— PROBLEM REQUIREMENTS —
Going line by line through the material below, tally those that contain the word "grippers" and give the count by itself.

— DATA EXCERPT —
******
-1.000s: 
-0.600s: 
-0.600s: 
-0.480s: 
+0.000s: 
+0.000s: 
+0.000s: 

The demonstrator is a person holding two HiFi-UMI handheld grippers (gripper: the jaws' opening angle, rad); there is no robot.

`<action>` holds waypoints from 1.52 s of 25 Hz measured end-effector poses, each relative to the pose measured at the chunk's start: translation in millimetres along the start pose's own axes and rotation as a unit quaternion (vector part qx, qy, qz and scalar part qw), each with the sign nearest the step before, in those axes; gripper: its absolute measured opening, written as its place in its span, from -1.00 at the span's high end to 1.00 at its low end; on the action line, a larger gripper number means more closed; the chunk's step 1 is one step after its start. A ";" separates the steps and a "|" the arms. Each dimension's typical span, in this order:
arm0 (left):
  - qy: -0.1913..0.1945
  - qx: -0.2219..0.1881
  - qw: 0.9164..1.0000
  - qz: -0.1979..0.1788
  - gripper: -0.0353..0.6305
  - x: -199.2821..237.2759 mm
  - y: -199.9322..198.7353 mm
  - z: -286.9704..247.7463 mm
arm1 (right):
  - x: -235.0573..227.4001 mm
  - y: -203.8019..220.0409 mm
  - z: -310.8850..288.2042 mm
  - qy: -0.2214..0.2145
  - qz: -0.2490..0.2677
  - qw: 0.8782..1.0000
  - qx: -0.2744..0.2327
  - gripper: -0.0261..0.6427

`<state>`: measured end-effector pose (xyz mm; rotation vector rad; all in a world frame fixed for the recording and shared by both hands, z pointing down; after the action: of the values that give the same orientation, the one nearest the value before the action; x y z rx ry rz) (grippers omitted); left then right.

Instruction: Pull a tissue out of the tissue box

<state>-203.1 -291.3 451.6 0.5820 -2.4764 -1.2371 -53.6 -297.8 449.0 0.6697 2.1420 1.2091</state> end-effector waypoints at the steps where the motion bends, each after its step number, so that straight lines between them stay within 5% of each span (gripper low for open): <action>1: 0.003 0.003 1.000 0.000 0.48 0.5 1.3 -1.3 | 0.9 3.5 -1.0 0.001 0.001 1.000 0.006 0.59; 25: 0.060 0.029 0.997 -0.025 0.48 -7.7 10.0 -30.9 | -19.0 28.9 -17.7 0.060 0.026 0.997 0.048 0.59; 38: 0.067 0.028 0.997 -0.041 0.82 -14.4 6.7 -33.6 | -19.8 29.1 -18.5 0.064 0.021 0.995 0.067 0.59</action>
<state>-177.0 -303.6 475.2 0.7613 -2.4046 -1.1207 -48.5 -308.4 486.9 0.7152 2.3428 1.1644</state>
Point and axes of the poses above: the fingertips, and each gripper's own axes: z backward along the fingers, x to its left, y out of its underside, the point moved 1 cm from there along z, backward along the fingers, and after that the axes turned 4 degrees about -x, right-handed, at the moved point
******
— PROBLEM SOLUTION —
2